Exact retyping of the data: please keep every word and drop each picture.

PROVIDED MATERIAL section start

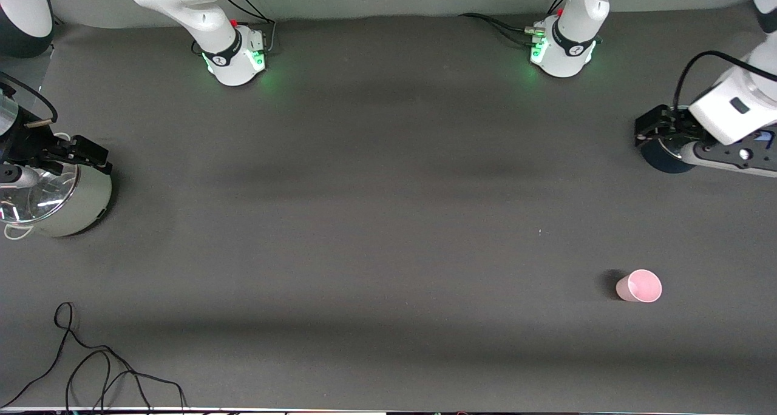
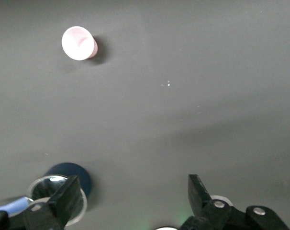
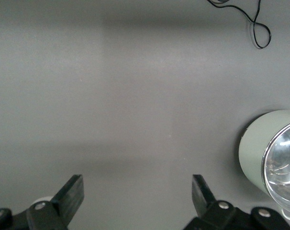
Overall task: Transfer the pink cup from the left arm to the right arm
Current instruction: 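Move the left gripper down toward the pink cup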
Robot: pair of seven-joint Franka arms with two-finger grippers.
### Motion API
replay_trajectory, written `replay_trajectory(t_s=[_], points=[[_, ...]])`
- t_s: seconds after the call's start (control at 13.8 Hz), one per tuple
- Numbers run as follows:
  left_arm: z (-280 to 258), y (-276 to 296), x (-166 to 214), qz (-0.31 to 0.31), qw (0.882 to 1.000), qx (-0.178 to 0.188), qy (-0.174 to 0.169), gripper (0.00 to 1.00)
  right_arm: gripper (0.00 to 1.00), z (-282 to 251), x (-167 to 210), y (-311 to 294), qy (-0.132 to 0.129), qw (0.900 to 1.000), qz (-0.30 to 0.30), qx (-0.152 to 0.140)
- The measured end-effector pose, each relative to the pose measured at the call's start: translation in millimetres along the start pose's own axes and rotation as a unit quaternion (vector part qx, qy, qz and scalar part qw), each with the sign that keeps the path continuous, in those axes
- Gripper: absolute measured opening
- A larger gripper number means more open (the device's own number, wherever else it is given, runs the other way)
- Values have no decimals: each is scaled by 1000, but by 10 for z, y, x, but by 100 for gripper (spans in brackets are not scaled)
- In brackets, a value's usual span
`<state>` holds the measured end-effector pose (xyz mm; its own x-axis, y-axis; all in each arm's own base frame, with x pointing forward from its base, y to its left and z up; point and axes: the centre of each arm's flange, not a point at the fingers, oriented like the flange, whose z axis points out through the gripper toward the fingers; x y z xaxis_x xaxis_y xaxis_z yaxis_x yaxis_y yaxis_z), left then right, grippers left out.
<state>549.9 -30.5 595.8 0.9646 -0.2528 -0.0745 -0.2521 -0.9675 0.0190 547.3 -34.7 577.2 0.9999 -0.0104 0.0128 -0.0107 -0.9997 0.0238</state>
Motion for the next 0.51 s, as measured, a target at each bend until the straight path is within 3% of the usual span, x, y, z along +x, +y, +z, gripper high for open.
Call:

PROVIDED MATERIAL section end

## SOLUTION FOR THIS TASK
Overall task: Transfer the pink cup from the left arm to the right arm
Current instruction: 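Move the left gripper down toward the pink cup
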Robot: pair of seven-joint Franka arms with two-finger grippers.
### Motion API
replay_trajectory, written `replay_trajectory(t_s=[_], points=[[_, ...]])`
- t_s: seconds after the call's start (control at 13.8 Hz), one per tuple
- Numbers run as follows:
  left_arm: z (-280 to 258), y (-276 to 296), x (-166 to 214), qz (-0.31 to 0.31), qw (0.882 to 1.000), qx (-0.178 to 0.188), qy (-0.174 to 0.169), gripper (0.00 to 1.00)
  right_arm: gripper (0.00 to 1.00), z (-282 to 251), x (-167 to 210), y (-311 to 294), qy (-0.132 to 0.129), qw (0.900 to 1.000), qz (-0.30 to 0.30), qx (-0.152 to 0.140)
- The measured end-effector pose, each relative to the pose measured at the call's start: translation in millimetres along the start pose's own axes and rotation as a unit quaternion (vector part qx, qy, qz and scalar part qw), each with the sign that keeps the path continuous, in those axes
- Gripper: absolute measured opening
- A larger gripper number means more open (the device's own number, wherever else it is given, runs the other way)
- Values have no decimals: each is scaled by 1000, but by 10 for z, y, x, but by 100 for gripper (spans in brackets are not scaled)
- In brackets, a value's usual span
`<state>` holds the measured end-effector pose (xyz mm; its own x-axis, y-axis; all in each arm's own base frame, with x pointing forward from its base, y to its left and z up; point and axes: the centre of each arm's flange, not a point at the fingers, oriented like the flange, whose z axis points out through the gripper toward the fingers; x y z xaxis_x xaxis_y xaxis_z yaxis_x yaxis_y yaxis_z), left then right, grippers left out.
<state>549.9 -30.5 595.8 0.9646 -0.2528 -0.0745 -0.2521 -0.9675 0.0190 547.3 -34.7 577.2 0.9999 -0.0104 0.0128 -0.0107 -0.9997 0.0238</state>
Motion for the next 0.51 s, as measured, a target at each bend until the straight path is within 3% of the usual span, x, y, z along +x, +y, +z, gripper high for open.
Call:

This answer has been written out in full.